I suppose this should be reason to celebrate, or at least look pleased with myself, but let’s just stop a moment and examine the figures a little.

Out of those 1,000 followers, 150 of those are my Facebook friends.

Because that’s what WordPress does, it automatically adds them to your tally. No matter if they are all blog followers anyway, they add the lot. So lots have been counted twice.

So that takes out around 50.

And of the rest of my Facebook friends, a good half never, ever, visit my blog (fickle lot!).

So, another 50 gone. And we’re down to 900.

But out of those 900, there are a lot who have left the blogging scene completely. Without trawling through every one of them, it is fairly easy to take a random clutch of them (quite a large clutch, I must say) and go to see whether they are still active. It’s hardly a scientific method, but approximately one third have either disappeared completely, or haven’t posted for three months or more, leading me to suspect they’ve packed up.

So, down to about 600.

Of those 600, again looking at a few random clutches, after their initial contact and ‘follow’, I don’t think a good third ever came back again; they probably just hoped to get a follow back.

Down to about 400.

And out of those, about a third again don’t seem to have visited for at least a year.

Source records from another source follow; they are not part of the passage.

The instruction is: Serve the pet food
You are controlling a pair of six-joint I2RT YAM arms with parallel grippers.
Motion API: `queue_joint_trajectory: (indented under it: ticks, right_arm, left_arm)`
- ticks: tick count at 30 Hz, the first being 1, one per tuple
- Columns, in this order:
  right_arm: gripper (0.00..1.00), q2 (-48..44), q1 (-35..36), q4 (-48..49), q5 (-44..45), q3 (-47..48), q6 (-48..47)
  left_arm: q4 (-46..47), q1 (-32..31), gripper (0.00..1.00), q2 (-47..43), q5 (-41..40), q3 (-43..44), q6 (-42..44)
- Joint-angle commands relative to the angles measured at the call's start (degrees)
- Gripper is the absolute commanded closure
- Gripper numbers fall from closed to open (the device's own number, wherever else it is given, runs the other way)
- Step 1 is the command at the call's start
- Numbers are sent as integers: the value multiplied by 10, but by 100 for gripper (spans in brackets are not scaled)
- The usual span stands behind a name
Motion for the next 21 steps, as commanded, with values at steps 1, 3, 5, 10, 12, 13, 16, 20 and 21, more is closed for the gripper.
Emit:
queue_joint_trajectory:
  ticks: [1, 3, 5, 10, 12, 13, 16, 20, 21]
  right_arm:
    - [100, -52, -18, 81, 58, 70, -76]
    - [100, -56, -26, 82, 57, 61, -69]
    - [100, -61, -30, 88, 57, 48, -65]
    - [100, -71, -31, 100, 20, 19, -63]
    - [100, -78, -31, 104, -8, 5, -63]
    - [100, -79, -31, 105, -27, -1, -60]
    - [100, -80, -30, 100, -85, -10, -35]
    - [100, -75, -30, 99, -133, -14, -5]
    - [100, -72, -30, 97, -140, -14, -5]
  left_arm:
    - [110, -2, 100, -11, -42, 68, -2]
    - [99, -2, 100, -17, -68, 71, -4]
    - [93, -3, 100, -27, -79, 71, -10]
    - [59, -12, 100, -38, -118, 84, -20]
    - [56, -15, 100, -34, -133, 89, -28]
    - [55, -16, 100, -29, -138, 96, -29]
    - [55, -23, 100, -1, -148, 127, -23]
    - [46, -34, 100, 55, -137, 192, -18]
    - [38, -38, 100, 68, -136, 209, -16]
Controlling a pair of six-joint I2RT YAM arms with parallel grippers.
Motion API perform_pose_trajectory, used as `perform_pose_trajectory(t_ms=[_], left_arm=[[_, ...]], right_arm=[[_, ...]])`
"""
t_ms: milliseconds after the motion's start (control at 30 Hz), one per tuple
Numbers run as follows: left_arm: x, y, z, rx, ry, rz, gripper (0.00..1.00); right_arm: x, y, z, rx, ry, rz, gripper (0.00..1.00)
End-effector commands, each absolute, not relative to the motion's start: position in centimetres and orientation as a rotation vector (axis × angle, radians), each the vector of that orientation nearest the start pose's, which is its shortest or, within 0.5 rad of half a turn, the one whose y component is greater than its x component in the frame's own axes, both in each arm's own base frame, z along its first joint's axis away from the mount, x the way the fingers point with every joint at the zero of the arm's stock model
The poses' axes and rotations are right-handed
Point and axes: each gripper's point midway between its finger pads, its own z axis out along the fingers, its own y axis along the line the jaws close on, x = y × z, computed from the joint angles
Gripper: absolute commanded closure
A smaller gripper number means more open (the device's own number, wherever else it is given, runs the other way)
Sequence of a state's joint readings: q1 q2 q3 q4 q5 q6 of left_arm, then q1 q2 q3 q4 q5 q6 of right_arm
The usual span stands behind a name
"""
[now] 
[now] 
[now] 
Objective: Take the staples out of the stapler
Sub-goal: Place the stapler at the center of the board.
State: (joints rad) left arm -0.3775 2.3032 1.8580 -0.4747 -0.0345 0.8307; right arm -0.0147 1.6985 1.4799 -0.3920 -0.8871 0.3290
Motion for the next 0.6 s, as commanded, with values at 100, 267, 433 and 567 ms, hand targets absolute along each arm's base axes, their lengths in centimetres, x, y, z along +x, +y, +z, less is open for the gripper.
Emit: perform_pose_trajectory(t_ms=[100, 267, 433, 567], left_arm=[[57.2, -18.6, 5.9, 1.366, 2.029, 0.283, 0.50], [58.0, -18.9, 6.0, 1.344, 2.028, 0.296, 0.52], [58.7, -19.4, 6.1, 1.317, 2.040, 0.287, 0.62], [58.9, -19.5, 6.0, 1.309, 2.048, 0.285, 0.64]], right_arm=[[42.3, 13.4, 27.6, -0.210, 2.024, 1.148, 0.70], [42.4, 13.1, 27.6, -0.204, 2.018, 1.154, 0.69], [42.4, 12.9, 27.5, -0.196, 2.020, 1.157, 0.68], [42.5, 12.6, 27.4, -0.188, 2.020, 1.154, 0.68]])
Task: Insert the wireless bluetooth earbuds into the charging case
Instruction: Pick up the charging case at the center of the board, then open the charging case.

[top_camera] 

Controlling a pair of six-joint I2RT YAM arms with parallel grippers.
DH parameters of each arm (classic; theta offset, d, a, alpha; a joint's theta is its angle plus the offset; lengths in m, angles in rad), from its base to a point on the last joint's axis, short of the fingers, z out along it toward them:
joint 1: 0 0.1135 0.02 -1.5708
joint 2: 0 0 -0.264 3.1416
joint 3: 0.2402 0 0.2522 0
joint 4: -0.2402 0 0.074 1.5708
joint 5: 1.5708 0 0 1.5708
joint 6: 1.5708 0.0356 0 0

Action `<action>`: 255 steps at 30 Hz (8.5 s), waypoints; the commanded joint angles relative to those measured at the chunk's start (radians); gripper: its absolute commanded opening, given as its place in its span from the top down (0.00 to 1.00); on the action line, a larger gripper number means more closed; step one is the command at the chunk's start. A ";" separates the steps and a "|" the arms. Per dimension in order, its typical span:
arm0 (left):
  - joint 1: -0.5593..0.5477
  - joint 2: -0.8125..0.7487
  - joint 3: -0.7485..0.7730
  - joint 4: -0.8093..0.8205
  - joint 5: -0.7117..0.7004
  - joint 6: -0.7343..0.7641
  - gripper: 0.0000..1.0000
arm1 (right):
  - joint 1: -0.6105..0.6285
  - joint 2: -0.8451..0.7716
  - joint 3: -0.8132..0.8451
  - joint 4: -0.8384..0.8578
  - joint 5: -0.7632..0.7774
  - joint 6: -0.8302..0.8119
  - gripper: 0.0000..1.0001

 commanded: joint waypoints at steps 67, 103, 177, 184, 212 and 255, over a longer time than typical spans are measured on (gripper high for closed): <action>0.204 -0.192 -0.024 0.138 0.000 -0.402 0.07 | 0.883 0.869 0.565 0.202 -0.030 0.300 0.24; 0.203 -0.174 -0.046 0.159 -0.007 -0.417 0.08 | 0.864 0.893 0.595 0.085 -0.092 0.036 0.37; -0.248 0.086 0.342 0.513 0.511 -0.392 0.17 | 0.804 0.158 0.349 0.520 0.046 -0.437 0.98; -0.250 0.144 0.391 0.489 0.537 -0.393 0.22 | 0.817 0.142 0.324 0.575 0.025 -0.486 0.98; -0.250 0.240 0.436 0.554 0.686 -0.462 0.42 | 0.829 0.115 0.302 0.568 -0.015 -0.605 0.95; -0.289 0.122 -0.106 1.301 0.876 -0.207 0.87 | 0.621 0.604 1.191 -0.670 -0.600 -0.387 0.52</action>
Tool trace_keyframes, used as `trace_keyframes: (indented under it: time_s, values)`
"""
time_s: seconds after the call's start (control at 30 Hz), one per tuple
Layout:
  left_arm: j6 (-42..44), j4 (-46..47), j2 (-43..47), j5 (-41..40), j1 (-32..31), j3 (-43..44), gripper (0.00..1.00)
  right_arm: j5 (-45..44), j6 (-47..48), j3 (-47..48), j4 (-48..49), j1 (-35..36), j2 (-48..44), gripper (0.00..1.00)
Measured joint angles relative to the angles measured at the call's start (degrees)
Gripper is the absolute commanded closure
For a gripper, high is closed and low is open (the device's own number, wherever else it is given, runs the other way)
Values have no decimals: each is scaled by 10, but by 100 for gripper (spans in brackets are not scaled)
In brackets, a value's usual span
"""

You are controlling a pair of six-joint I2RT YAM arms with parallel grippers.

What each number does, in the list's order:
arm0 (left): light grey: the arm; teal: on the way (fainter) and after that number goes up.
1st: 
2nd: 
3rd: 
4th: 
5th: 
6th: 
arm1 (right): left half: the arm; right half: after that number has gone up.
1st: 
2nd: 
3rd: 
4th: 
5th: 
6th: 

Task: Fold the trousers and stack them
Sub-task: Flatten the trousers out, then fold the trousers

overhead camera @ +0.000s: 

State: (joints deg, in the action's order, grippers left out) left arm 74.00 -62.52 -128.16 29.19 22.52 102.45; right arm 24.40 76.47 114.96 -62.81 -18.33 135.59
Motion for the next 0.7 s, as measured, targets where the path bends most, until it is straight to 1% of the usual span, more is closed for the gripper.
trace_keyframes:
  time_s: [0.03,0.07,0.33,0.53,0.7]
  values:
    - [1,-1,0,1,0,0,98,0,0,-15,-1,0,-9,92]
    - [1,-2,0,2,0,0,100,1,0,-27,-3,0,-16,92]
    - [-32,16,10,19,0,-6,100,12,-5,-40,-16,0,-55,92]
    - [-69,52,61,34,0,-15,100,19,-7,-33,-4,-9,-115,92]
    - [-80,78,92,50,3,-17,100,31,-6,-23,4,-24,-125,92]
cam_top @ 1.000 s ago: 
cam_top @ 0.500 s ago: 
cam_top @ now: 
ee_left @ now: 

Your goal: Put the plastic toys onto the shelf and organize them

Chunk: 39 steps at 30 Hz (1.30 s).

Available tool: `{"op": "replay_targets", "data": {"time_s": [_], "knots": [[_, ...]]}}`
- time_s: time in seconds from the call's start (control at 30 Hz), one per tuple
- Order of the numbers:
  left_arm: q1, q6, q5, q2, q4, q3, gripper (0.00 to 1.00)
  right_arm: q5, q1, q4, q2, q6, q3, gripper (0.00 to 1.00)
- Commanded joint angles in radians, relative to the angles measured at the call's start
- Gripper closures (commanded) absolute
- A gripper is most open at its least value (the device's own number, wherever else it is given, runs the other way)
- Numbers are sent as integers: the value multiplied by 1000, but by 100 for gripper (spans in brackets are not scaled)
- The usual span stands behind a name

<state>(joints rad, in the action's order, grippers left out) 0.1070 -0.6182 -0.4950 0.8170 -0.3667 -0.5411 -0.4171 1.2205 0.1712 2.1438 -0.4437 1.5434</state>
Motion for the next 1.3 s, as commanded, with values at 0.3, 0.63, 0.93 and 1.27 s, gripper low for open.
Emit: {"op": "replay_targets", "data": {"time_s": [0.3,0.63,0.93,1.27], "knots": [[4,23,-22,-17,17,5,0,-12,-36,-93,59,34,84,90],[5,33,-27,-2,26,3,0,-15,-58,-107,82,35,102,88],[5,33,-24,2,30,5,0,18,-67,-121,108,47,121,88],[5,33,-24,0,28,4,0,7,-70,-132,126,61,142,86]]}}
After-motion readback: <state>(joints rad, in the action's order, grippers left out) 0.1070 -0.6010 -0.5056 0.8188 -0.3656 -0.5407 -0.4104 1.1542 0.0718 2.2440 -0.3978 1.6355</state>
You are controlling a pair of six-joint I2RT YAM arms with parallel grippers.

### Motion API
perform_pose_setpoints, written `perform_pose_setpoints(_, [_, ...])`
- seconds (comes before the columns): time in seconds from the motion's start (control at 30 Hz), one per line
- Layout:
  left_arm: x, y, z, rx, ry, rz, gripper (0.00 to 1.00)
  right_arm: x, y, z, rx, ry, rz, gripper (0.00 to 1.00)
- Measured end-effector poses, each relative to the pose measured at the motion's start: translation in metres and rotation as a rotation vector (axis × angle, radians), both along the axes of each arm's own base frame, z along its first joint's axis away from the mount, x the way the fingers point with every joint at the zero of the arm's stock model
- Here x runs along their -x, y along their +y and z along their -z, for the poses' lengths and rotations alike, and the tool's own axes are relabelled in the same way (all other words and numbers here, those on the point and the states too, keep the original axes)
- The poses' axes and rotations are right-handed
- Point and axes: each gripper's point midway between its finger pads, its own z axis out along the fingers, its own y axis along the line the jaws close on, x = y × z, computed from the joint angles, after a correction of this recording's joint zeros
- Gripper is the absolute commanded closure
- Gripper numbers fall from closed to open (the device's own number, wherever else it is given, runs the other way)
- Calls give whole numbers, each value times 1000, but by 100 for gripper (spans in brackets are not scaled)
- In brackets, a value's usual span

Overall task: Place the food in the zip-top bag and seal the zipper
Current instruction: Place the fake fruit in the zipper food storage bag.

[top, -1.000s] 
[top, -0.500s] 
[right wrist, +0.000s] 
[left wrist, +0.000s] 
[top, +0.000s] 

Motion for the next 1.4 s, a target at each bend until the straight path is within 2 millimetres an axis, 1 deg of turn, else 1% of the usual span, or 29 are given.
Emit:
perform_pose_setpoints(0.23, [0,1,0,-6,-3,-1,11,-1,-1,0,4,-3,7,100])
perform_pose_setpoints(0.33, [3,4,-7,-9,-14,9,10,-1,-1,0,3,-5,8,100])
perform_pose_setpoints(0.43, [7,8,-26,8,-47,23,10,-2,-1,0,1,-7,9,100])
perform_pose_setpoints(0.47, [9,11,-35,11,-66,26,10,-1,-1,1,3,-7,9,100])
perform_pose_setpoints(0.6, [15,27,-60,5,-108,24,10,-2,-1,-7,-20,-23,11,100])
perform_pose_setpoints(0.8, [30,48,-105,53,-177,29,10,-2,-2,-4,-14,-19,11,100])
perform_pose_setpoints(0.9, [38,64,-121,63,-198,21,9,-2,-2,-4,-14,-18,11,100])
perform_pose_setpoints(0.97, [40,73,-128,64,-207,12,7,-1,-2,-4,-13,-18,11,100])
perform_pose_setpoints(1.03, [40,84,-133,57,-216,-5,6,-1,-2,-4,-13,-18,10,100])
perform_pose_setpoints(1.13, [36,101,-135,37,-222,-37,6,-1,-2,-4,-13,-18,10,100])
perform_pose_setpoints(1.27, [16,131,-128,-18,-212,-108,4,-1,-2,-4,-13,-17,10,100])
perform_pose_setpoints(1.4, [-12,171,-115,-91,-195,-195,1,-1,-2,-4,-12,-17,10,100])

So, I suspect the number of actual, active followers is close to 250, or a quarter of the ‘official’ figure.

But what does it matter, anyway? The point about posting is that someone should read what has been written, and then hopefully interact by commenting occasionally, or at least ‘liking’ now and again. It’s not compulsory, of course, but it would be odd if a regular visitor never did either. So as long as I get a decent number of regular readers who do interact with my posts, I’ll be a happy bunny.

On the other hand, if this post gets 1000 likes, I will eat my words.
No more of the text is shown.